Die Kinofassung konnte mich seinerzeit nicht vollends überzeugen, auch
wenn sie mir insgesamt recht gut gefallen hatte. An Einzelheiten kann
ich mich nicht mehr erinnern, aber ich weiß noch, dass mein Hauptproblem
in der nicht erkennbaren Motivation Alexanders für seine beispiellosen
Eroberungszüge lag. Diese kam in der Kinofassung nicht richtig zur
Geltung, ebenso wie die beinahe unglaublichen kriegerischen Erfolge ein
wenig ins Hintertreffen gerieten.
Ganz anders nun der Final Cut (den Director's Cut hatte ich mir in
weiser Voraussicht gleich geschenkt): Stone geht viel detaillierter auf
die Motive Alexanders ein und verleiht seinem Charakter durch zahlreiche
Rückblicke auf dessen Kindheit enorme Tiefe. Er zeichnet Alexander als
einen Mann, der ähnlich wie sein Streitross quasi Angst vor seinem
eigenen Schatten hat und auf der ständigen Flucht vor sich selbst ist.
Diese treibt ihn quer durch Europa bis nach Indien, wo er schließlich
nach einer schweren Verwundung die Heimreise antritt. Ob diese Motive
Alexanders den historischen Tatsachen entsprechen, sei mal dahingestellt
und wird sowieso nie geklärt werden – auf mich wirken sie glaubwürdig.
Damit enthält der Final Cut den entscheidenden Mosaikstein, der der
Kinofassung fehlte. Und nicht nur dass: die Kampfszenen wirken nun viel
realistischer und dynamischer und vermitteln dem Zuschauer ein Gefühl
dafür, wie eine solche Schlacht in Wirklichkeit ablief. Dazu gehören
auch die zahlreichen blutigen Details, die Stone eingefügt hat, wie
abgehackte Gliedmaßen und dergleichen.
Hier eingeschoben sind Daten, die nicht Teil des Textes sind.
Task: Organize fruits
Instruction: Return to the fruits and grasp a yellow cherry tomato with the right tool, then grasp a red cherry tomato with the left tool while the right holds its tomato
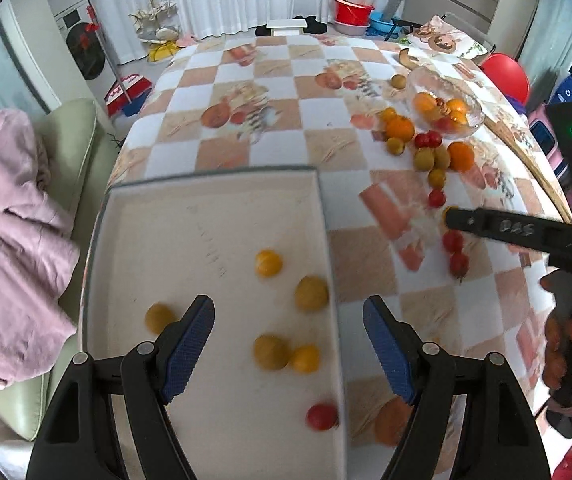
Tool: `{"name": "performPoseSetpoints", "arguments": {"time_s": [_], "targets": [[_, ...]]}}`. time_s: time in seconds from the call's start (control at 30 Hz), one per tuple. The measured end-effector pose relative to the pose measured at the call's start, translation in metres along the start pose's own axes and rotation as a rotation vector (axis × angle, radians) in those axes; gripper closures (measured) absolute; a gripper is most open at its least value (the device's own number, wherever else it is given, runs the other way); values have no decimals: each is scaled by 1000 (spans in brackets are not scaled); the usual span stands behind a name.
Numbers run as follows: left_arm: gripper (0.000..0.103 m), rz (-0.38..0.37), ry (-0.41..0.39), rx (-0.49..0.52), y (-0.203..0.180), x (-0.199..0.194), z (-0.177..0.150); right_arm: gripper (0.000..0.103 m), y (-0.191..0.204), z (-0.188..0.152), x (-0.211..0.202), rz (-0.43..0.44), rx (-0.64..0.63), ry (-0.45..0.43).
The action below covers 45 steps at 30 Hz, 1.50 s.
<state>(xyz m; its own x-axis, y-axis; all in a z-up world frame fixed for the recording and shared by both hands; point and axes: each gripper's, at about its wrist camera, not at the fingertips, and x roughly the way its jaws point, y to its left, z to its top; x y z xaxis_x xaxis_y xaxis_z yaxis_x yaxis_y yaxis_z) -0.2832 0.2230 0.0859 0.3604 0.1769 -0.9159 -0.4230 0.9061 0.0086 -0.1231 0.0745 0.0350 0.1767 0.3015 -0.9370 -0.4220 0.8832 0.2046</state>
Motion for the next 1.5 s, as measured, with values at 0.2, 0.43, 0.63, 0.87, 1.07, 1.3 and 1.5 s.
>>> {"name": "performPoseSetpoints", "arguments": {"time_s": [0.2,0.43,0.63,0.87,1.07,1.3,1.5], "targets": [[25,11,-13,-10,-16,9,24,53,9,8,17,10,-75,20],[25,-1,-25,-9,-37,21,54,80,17,5,20,-69,-229,23],[25,-37,-7,11,-63,43,68,80,-10,5,12,-92,-218,16],[25,-74,29,78,-109,79,77,80,-57,3,-1,-79,-139,14],[25,-59,73,111,-129,104,78,80,-65,5,-1,-59,-119,13],[74,-87,71,158,-140,105,78,80,-69,2,-3,-44,-115,8],[83,-166,77,136,-141,98,78,80,-69,4,-4,-38,-118,14]]}}
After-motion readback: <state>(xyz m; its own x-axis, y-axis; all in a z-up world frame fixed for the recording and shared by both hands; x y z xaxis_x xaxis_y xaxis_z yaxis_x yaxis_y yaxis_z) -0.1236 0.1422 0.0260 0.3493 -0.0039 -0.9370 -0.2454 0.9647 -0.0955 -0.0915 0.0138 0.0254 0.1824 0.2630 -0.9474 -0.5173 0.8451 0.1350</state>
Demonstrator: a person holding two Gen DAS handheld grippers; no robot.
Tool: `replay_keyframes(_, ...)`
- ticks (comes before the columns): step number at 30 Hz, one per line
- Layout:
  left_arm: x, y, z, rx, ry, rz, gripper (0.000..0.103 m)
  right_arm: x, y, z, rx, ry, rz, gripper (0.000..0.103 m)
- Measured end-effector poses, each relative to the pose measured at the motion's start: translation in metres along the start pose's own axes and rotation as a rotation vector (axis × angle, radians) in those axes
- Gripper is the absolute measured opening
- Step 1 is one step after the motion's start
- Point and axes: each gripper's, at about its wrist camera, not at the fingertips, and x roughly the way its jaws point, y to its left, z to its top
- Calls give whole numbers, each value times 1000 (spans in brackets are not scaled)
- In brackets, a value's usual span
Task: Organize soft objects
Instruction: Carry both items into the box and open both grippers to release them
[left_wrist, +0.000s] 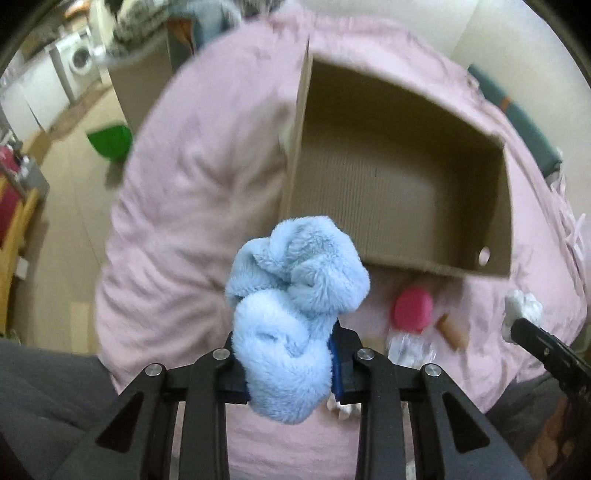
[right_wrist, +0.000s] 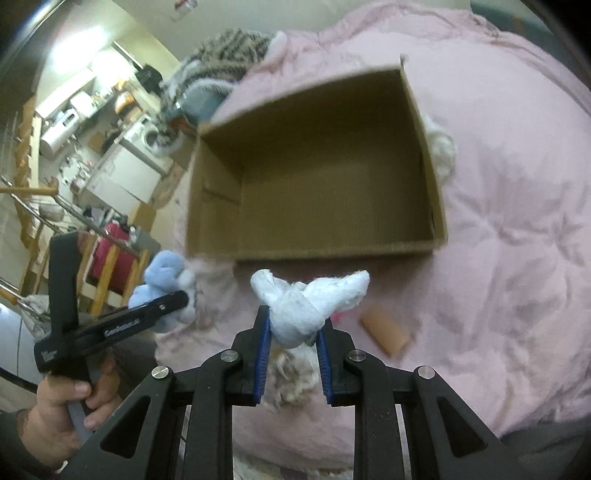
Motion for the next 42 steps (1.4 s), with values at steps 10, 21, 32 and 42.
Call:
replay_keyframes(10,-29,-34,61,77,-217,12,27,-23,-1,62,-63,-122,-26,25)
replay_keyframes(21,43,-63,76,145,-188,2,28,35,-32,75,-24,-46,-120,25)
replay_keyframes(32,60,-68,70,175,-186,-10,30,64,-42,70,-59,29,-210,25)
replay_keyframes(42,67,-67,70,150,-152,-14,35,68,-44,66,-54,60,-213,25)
Ich bin nun wahrlich kein
Gorefreak, aber das viele zusätzliche Blut gibt den Kämpfen die Härte
und Brutalität, die die Kinofassung vermissen ließ.
Gut gefiel mir auch der neue dramaturgische Aufbau. Stone erzählt
Alexanders Leben in nichtchronologischer Reihenfolge und wechselt
ständig in der Zeit hin- und her, ohne dass dies übermäßig konstruiert
wirkt. Die Sets sind teilweise atemberaubend schön, insbesondere Babylon
ist hervorragend gelungen und lässt erkennen, wofür die 160 Mio, die
der Film gekostet hat, verwendet wurden. Makellos ist der Final Cut zwar
immer noch nicht, denn mit Angelina Jolie in der Rolle der Olympia kann
ich mich nach wie vor nicht anfreunden und auch das geschwätzige Ende
wäre entbehrlich gewesen. Ich hätte den Abspann direkt nach der
Sterbeszene Alexanders gestartet, mit dem Zerbrechen des Siegelrings.
Aber das sind angesichts der Stärken des Gesamtwerks eher Kleinigkeiten,
die den rundum positiven Eindruck nicht nachhaltig trüben können.
Alexander der Große war einer der größten Feldherrn aller Zeiten. Wirkte
er in der Kinofassung eher wie ein starker, aber historisch völlig
unbedeutender Kriegsfürst, ist es Stone nun mit dem Final Cut gelungen,
dem Zuschauer diese Größe Alexanders auch in Bildern zu vermitteln. Ein
mitreißendes Filmerlebnis, dass trotz der stattlichen Spieldauer von 3 ½
Stunden keine Minute langweilig wird.